What you will do:
Every line of the material that includes the word "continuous" is to be shown.

BEGIN

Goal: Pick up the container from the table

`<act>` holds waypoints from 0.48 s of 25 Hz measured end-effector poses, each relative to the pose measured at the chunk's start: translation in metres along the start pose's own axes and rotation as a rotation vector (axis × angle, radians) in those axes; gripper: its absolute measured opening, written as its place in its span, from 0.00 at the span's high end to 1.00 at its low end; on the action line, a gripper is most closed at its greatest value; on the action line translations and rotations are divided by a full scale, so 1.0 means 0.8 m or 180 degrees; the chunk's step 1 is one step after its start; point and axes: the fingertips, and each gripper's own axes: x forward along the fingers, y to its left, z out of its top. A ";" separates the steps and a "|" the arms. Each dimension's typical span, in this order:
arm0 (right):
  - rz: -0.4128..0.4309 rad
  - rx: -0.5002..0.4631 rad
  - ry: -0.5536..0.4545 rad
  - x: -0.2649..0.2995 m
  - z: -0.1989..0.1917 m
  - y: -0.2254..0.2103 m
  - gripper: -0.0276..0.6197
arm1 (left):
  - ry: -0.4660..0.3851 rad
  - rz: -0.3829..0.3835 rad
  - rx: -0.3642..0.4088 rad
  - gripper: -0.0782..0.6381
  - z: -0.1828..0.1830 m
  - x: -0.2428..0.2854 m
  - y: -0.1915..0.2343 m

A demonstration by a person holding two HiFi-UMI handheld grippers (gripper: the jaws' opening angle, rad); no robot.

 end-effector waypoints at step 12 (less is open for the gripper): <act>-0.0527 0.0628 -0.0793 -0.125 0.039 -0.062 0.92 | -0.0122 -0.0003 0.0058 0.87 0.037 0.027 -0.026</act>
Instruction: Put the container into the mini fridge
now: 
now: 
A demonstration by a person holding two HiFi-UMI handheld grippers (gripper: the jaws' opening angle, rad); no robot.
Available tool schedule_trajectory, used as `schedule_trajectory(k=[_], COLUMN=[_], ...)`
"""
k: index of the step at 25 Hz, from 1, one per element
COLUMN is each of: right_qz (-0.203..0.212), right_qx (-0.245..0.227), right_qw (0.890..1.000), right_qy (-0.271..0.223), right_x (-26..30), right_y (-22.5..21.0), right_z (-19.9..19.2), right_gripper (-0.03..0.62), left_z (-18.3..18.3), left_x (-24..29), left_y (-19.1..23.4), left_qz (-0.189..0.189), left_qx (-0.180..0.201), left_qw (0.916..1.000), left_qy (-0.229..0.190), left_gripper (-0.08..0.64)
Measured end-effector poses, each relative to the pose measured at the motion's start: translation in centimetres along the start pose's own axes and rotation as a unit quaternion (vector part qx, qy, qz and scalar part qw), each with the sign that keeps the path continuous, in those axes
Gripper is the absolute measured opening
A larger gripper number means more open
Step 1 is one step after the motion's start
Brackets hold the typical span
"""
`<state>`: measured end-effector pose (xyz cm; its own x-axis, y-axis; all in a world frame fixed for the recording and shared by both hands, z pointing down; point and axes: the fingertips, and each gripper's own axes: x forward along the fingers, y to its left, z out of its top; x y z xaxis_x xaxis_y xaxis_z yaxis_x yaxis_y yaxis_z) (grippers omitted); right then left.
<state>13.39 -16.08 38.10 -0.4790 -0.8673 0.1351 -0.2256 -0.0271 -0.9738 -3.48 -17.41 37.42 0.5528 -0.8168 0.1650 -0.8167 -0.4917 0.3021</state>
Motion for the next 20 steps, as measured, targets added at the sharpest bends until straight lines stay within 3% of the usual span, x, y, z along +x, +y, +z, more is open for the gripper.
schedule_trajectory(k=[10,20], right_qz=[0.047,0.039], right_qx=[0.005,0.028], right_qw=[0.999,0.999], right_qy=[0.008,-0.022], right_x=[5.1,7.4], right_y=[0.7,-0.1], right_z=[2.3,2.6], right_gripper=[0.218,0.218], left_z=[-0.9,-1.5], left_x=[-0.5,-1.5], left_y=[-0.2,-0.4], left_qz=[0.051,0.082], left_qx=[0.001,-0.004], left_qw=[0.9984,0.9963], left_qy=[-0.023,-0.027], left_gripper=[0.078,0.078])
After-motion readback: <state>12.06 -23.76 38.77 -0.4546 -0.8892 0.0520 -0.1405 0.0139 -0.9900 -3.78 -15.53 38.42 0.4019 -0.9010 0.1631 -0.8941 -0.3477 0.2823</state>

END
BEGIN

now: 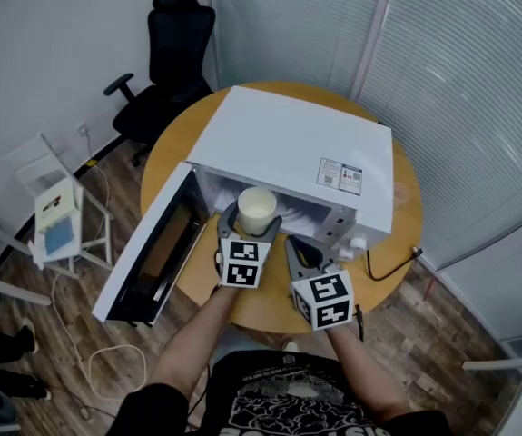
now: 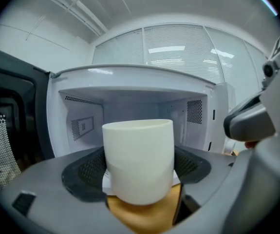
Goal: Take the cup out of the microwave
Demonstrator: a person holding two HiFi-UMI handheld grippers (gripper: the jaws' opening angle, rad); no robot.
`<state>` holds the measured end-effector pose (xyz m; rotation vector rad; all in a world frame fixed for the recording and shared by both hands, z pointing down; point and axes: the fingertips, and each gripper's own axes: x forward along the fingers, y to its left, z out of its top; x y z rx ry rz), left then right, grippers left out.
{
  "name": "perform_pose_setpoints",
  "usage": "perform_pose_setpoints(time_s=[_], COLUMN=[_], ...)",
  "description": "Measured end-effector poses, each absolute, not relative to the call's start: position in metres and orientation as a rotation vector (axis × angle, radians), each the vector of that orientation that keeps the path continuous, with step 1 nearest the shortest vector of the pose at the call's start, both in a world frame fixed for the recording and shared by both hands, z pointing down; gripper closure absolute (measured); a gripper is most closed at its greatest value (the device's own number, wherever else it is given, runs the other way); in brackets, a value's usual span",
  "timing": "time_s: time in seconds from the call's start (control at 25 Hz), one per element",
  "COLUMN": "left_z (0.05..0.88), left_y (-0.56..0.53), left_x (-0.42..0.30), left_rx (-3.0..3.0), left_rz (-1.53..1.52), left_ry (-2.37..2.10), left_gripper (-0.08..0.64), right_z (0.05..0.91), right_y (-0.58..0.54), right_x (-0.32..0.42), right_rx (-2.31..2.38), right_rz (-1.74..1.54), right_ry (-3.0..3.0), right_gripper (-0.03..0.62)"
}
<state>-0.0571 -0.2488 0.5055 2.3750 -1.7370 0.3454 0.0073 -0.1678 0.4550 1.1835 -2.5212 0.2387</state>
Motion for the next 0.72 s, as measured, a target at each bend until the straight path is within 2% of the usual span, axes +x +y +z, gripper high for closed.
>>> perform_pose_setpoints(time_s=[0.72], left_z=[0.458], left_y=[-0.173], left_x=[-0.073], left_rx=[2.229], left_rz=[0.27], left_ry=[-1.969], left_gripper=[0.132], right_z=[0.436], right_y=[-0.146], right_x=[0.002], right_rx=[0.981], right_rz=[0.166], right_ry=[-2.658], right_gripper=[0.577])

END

Solution below:
Measured end-effector poses, each relative to the pose measured at the motion's start: translation in centimetres along the start pose's own axes and rotation as a unit quaternion (vector part qx, qy, qz and scalar part qw), each with the sign that keeps the path continuous, in those axes
  "description": "Measured end-effector poses, each absolute, not relative to the call's start: position in metres and orientation as a rotation vector (axis × angle, radians), each the vector of that orientation that keeps the path continuous, with step 1 nearest the shortest vector of the pose at the call's start, both in a world frame fixed for the recording and shared by both hands, z pointing down; gripper closure absolute (measured); a gripper is most closed at its greatest value (the device's own number, wherever else it is given, runs the other way); in brackets, a value's usual span",

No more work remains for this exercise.